Materialize: Querying JSON files
I recently learnt about Materialize, a SQL streaming database, via their Series B fundraising announcement, and thought I’d take it for a spin.
My go-to dataset for new databases is Strava, an app that I use to record my runs. It has an API that returns a JSON representation of each run, containing information like the distance covered, elapsed time, heart rate metrics, and more.
I’ve extracted my latest 30 activities to a file in the JSON lines format and in this post we’re going to analyse that data using Materialize.
The data is stored in the activities-clean.json
file on the mneedham/materialize-sandbox repository.
Below is an example of the first line in this file:
{"resource_state":2,"athlete":{"id":6958432,"resource_state":1},"name":"Morning Run","distance":14175.1,"moving_time":4222,"elapsed_time":4391,"total_elevation_gain":105.4,"type":"Run","workout_type":null,"id":4470124807,"upload_id":4776694342,"start_date":"2020-12-14T05:31:43Z","start_date_local":"2020-12-14T05:31:43Z","timezone":"(GMT+00:00) Europe/London","utc_offset":0,"location_city":null,"location_state":null,"location_country":"United Kingdom","achievement_count":0,"kudos_count":2,"comment_count":0,"athlete_count":1,"photo_count":0,"trainer":false,"commute":false,"manual":false,"private":false,"visibility":"everyone","flagged":false,"gear_id":"g7064038","from_accepted_tag":false,"upload_id_str":"4776694342","average_speed":3.357,"max_speed":4.3,"average_cadence":87.4,"has_heartrate":true,"average_heartrate":150.3,"max_heartrate":168,"heartrate_opt_out":false,"display_hide_heartrate_option":true,"elev_high":76.2,"elev_low":25,"pr_count":0,"total_photo_count":0,"has_kudoed":false,"suffer_score":116}
Connecting to Materialize
We’re going to query that data using Materialize, which we’ll set up using the following Docker Compose configuration:
version: '3'
services:
materialize:
image: materialize/materialized:v0.5.3
container_name: "materialize-sandbox-docker-compose"
volumes:
- ./data:/data
ports:
- "6875:6875"
The data
directory containing the activities-clean.json
file is in the mneedham/materialize-sandbox/strava GitHub repository.

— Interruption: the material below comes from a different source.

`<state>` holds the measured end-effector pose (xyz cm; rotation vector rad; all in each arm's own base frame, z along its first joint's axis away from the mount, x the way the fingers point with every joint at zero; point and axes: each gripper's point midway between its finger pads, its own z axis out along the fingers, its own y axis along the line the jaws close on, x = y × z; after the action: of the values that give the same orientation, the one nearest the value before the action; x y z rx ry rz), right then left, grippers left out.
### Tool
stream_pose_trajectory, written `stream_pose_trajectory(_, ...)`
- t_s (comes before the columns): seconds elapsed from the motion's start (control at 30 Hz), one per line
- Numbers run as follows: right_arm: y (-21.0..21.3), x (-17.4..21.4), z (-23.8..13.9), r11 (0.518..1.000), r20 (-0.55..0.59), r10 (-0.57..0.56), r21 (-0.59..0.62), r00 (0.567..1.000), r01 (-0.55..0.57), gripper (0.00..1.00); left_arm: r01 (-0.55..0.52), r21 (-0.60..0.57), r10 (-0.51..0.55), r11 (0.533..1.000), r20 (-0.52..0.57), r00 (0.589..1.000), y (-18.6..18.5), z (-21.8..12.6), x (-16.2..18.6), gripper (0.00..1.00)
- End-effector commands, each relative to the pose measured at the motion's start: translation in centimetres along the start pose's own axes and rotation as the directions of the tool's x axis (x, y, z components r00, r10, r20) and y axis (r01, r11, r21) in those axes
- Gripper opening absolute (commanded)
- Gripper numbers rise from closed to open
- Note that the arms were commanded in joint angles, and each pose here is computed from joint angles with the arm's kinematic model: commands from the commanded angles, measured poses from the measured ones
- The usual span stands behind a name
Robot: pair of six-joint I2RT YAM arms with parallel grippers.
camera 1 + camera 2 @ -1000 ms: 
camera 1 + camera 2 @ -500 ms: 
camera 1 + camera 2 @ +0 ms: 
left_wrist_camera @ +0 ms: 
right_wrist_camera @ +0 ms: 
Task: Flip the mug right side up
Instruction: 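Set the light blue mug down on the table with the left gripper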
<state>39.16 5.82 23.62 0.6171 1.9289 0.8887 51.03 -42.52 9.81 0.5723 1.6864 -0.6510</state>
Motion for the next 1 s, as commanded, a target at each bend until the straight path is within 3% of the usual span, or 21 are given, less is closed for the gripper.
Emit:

The repository also contains setup instructions.
Once we’ve cloned that repository, we can launch Materialize by running the following command:
docker-compose up
We should see the following output:
Dec 16 16:13:15.027 INFO materialized: booting server
materialized v0.5.3 (f56c5a8a3)
OpenSSL 1.1.1g 21 Apr 2020
librdkafka v1.5.0
....
=======================================================================
Thank you for trying Materialize!
We are interested in any and all feedback you have, which may be able
to improve both our software and your queries! Please reach out at:
Web: https://materialize.com
GitHub issues: https://github.com/MaterializeInc/materialize/issues
Email: support@materialize.io
Twitter: @MaterializeInc
=======================================================================
materialized v0.5.3 (f56c5a8a3) listening on 0.0.0.0:6875...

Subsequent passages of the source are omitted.